**TASK**. Repeat each line, word for word, from the one containing "Point to the white chair seat" through the last line of the entries, and include no other output.

**Stored data entries**.
────

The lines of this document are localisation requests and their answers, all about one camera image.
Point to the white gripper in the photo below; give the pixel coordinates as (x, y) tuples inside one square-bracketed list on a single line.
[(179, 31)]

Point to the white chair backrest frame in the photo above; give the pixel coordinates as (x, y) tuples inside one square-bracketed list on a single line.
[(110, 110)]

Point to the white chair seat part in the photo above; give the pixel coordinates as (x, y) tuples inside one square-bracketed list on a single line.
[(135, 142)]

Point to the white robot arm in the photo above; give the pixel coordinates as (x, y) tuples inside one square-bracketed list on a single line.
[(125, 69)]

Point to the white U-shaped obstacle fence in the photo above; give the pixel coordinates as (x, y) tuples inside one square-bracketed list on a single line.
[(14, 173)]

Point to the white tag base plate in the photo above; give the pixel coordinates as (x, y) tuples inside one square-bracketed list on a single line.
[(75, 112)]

────

**EXPECTED OUTPUT**.
Point to the white chair seat part in the photo above; give the pixel coordinates as (x, y) tuples inside one square-bracketed list on a single line.
[(135, 142)]

Point to the white robot arm in the photo above; give the pixel coordinates as (x, y) tuples inside one square-bracketed list on a single line.
[(125, 69)]

Point to the white U-shaped obstacle fence in the photo above; give the pixel coordinates as (x, y) tuples inside one square-bracketed list on a single line.
[(14, 173)]

Point to the white tag base plate in the photo above; give the pixel coordinates as (x, y) tuples inside one square-bracketed list on a single line.
[(75, 112)]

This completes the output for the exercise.